George Russell: The Jazz Workshop (1956) RCA ’62 2nd Edition

Selection: Concerto For Billy The Kid  (Russell)

. . .


Art Farmer (trumpet) Hal McKusick (flute, alto sax) Bill Evans (piano) Barry Galbraith (guitar) Milt Hinton (bass) Joe Harris (drums) recorded NYC, March 31, October 17 & 21, 1956

Artist of Note: The (fairly) young Bill Evans, age 27, a few minor appearances on record previously, the 1956 Russell Smalltet would give him major exposure, and open the door to Riverside recording (New Jazz Conceptions, 1956),  the following year a stint with Mingus (East Coasting, 1957) and two years later he would join the Miles Davis Sextet (Jazz Tracks, 1958, Kind of Blue,1959) and his continued meteoric rise through the Bill Evans Trio with Scott Lafaro (1959-61).


Twelve tracks, a few forgettable, many unforgettable. A bewildering parade of ensemble pieces, hoe-down, rhumba, big-band, contrapuntal lines and stop-start rotating time signatures,  workshop excursions, from the writing and arranging skills of George Russell.

The selection, Concerto for Billy The Kid, (the young Bill Evans is  Billy The Kid) is an extraordinary piece, an exciting  composed backcloth which showcases a Bill Evans I hadn’t heard before. Bill Evans, not the romantic-lyrical voice of Waltz For Debby, Evans is rapid-fire Tristano/Powell full-on commando attack, elongated melodic lines and rollercoaster spills and thrills driven by a relentless energy that shows no respite: cling on for the ride.

The asymmetrical horn-riffs weave in and out of the time signature. McCusick is a fine altoist voice  somewhere between Art Pepper and Paul Desmond but more swinging. Art Farmer provides richly-textured trumpet tone. The combined players provide a scored brass backbone, mashed-up riffs that syncopate with rhythmic precision and variety.This piece is extraordinary,  I come back to it again and again. How come I didn’t know about something this good ?
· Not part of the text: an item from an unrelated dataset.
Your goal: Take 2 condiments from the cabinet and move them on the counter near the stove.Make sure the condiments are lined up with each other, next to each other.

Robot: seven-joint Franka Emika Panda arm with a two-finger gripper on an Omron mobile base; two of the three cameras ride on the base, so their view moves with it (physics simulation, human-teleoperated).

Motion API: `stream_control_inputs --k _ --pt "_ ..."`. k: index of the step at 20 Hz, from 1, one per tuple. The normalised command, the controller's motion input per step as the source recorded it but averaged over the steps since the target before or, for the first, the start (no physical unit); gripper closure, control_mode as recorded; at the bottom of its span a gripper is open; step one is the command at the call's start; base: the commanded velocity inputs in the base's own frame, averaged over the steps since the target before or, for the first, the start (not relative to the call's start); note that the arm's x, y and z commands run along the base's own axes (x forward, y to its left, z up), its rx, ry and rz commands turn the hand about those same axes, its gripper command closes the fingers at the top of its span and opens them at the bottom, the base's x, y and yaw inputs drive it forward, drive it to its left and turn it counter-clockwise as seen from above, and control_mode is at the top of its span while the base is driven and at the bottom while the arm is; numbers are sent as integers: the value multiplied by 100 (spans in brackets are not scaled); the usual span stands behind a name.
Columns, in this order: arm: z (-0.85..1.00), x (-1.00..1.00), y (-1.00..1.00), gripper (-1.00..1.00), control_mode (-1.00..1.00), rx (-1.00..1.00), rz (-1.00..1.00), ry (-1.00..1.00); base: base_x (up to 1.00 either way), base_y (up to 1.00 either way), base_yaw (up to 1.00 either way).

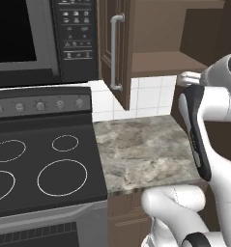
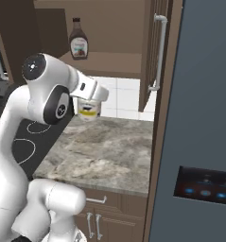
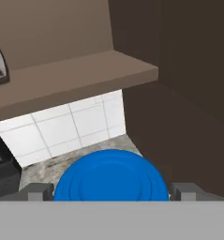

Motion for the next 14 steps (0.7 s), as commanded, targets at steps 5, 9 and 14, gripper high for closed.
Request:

Do you have other tracks that are favourites?

Vinyl: RCA 2nd edition 1962.

Great stuff, RCA Victor second issue. A few crackles, but generally a fine recording of fine music.

Collector’s Corner

Everyone has their most beautiful records, gathering oohs and aahs from collecting friends. Isn’t it a beauty? Sharp corners, flawless glossy laminate, pristine, no writing on the cover, no storage damage, perfect, mint covers.

Sickening, isn’t it?  

A chance email from a reader prompted a new idea, a new theme: The LJC Chamber of Horrors, where readers can show off not their best, but the worst  condition albums in their collection.  Not just any old album, it must be a premium collectable record, which originally had beautiful original cover, whose beauty previous owners failed to preserve it. Inner  beauty, but outside, now The Beast.

I’ll start the ball rolling, with three of my precious favourite records where I bit the bullet, and adopted a much-wanted but seriously misused album cover for the love of the music within.But first, another horror story.  Just last week a good friend received the following record following through the post:

That is how it arrived, a billhook through the package, that scarred the vinyl. My inner psychologist says this is no accident. Some malignant individual, possibly under the influence of the Evil Silver Disc or its more evil twin the Devil-Download,  was provoked by the admonition – Handle With Care: “Vinyl? I’ll teach you vinyl-lovers a lesson! Take that!”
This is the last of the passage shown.